- Assignment
Your reply should consist solely of the number of lines in the data that contain "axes".

Exercise data section start

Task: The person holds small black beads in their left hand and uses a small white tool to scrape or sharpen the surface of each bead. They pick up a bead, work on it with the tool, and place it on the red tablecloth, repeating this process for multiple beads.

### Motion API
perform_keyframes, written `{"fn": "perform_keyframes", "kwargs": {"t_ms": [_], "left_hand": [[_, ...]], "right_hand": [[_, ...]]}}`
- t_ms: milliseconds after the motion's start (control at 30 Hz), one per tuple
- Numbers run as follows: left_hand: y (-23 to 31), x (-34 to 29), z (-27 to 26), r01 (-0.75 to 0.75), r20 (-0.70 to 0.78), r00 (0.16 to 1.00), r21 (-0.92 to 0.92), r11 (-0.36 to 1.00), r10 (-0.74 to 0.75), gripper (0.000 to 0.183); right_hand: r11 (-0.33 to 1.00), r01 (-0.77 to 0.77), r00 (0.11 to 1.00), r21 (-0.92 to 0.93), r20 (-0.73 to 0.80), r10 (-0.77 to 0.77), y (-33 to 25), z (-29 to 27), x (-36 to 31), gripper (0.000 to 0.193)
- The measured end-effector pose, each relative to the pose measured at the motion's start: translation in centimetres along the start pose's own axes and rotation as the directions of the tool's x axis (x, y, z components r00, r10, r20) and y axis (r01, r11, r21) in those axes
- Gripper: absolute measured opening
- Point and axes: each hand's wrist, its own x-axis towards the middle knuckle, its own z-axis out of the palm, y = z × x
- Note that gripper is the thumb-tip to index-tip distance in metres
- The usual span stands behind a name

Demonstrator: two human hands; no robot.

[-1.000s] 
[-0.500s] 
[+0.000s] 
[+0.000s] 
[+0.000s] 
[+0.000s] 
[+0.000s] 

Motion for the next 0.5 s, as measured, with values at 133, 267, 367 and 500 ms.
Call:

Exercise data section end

- Output of the exercise
2